» Instructions for the task
Only those lines in the data below from the line containing "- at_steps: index" through the line containing "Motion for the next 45", both included, should be restated word for word.

» Exercise data

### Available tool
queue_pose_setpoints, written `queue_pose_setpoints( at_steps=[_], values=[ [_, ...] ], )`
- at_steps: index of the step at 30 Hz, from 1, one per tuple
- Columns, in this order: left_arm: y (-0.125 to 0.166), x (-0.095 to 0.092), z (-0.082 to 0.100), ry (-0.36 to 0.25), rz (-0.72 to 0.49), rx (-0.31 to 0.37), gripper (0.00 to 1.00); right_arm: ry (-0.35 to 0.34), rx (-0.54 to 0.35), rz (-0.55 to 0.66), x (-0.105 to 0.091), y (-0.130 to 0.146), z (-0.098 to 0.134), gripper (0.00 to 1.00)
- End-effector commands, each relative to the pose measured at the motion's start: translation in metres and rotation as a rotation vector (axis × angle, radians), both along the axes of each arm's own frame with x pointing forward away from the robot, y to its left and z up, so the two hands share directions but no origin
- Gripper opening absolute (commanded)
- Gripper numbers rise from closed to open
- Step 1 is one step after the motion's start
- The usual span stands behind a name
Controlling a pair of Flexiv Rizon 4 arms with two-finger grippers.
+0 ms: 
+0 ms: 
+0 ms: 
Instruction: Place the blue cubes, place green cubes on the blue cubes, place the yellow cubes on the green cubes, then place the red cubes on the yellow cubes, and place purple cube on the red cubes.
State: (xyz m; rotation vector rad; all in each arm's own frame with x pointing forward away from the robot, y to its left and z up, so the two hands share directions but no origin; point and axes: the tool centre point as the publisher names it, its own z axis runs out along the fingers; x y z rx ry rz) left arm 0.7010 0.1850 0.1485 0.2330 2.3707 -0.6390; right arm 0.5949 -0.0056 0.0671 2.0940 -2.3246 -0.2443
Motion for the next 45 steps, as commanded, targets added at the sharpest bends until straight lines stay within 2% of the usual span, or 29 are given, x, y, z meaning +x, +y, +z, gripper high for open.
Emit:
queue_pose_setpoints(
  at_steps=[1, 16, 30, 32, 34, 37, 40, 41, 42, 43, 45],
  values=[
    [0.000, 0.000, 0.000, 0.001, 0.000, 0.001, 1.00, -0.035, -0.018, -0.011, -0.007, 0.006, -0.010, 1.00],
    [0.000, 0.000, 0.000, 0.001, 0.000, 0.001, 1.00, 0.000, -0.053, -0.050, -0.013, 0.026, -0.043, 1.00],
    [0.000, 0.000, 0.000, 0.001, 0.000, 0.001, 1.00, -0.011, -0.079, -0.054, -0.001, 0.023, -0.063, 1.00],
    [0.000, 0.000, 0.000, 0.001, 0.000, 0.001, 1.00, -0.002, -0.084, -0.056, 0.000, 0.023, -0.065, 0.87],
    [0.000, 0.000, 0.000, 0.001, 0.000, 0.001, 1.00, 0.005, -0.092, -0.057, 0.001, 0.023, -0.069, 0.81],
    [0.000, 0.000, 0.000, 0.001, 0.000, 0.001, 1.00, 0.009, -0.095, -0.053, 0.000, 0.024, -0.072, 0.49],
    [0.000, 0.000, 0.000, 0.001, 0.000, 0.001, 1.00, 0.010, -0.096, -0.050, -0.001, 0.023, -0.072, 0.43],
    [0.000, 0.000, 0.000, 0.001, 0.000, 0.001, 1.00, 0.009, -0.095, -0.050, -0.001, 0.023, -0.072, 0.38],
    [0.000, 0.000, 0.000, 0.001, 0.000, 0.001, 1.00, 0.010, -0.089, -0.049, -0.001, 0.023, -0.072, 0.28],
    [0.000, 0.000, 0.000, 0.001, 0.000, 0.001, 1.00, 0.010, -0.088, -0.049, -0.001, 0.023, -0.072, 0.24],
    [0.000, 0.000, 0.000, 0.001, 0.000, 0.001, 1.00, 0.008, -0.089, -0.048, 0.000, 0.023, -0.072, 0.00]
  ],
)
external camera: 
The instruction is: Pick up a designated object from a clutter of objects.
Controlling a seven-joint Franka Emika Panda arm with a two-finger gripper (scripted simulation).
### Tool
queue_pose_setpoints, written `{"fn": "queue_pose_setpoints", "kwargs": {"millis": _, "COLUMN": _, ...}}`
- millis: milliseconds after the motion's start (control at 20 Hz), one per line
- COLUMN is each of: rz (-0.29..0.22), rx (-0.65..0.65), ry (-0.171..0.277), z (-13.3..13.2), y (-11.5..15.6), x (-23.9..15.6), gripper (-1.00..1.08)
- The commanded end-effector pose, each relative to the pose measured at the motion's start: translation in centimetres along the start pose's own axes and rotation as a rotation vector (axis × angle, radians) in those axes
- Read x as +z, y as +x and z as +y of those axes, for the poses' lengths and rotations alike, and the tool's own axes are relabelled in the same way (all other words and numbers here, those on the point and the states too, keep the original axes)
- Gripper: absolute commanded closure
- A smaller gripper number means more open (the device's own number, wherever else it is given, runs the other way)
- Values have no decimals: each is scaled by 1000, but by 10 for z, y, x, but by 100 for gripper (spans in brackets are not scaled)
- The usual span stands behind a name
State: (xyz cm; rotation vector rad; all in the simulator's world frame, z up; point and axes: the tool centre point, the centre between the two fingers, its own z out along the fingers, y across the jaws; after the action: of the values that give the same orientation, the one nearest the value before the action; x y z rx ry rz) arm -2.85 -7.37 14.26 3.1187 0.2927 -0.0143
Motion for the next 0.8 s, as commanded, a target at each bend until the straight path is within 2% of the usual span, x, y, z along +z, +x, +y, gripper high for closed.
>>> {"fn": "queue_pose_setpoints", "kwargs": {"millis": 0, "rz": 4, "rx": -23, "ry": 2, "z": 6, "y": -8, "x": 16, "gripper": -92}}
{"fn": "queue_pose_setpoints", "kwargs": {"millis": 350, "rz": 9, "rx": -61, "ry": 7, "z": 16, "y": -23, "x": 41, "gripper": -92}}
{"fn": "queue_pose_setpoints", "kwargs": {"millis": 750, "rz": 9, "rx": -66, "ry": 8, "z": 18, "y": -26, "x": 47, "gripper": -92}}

» Finished task
- at_steps: index of the step at 30 Hz, from 1, one per tuple
- Columns, in this order: left_arm: y (-0.125 to 0.166), x (-0.095 to 0.092), z (-0.082 to 0.100), ry (-0.36 to 0.25), rz (-0.72 to 0.49), rx (-0.31 to 0.37), gripper (0.00 to 1.00); right_arm: ry (-0.35 to 0.34), rx (-0.54 to 0.35), rz (-0.55 to 0.66), x (-0.105 to 0.091), y (-0.130 to 0.146), z (-0.098 to 0.134), gripper (0.00 to 1.00)
- End-effector commands, each relative to the pose measured at the motion's start: translation in metres and rotation as a rotation vector (axis × angle, radians), both along the axes of each arm's own frame with x pointing forward away from the robot, y to its left and z up, so the two hands share directions but no origin
- Gripper opening absolute (commanded)
- Gripper numbers rise from closed to open
- Step 1 is one step after the motion's start
- The usual span stands behind a name
Controlling a pair of Flexiv Rizon 4 arms with two-finger grippers.
+0 ms: 
+0 ms: 
+0 ms: 
Instruction: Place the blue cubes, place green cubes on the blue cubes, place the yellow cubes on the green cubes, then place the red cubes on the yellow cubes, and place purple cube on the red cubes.
State: (xyz m; rotation vector rad; all in each arm's own frame with x pointing forward away from the robot, y to its left and z up, so the two hands share directions but no origin; point and axes: the tool centre point as the publisher names it, its own z axis runs out along the fingers; x y z rx ry rz) left arm 0.7010 0.1850 0.1485 0.2330 2.3707 -0.6390; right arm 0.5949 -0.0056 0.0671 2.0940 -2.3246 -0.2443
Motion for the next 45 steps, as commanded, targets added at the sharpest bends until straight lines stay within 2% of the usual span, or 29 are given, x, y, z meaning +x, +y, +z, gripper high for open.

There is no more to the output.